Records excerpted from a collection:
━━━━━━━━━━━━━━━━━━━━━━━━━━━━━━

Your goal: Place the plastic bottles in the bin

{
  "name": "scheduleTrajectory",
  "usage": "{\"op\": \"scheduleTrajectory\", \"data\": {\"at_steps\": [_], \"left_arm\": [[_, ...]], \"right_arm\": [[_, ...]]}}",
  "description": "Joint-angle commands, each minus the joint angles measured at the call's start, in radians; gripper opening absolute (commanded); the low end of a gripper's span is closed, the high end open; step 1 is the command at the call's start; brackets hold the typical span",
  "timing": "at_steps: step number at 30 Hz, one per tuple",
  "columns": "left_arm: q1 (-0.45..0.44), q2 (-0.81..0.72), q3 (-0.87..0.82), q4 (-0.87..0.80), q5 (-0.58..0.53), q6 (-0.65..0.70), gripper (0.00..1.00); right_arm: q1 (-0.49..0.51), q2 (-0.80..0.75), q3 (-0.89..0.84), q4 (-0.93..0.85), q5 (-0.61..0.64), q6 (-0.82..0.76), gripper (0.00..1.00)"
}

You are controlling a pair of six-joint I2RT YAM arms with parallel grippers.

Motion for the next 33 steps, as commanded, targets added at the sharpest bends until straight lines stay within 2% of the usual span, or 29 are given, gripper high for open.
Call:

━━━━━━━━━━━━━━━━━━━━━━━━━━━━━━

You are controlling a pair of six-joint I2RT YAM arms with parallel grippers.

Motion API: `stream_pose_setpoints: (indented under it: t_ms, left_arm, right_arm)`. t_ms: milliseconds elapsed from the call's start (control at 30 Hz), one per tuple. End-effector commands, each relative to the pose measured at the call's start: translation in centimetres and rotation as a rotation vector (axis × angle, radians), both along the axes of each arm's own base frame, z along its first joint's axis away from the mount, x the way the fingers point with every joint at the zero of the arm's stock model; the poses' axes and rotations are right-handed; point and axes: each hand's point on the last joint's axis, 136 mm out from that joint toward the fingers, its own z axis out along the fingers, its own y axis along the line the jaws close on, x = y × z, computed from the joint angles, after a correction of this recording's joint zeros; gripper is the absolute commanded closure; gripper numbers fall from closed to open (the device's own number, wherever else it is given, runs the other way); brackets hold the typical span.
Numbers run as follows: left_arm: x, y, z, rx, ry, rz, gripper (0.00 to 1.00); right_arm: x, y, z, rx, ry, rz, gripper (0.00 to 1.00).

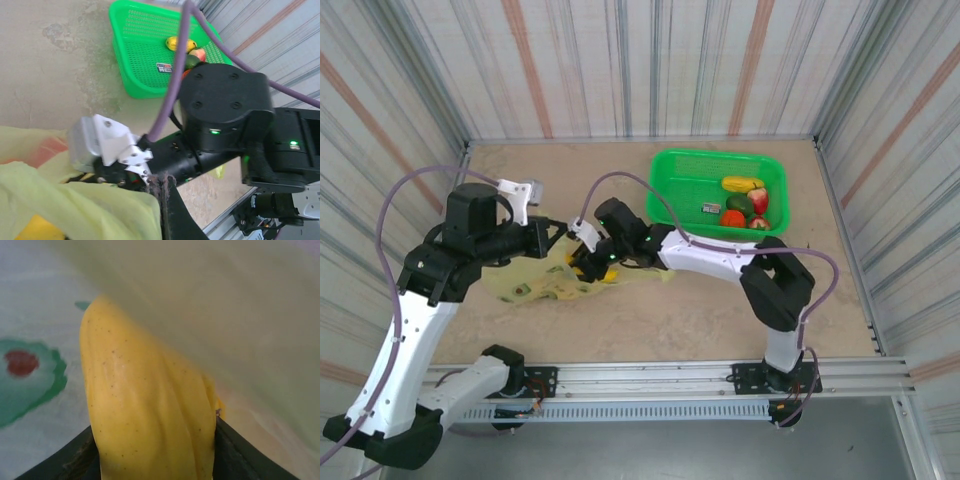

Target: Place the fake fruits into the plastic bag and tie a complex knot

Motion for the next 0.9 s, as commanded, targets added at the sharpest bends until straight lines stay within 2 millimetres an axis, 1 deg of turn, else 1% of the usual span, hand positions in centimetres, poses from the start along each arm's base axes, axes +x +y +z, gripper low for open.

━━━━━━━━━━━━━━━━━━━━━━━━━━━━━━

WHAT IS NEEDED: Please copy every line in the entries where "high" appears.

OUTPUT:
  "description": "Joint-angle commands, each minus the joint angles measured at the call's start, in radians; gripper opening absolute (commanded); the low end of a gripper's span is closed, the high end open; step 1 is the command at the call's start; brackets hold the typical span",
Motion for the next 33 steps, as commanded, targets added at the sharpest bends until straight lines stay within 2% of the usual span, or 29 are given, gripper high for open.

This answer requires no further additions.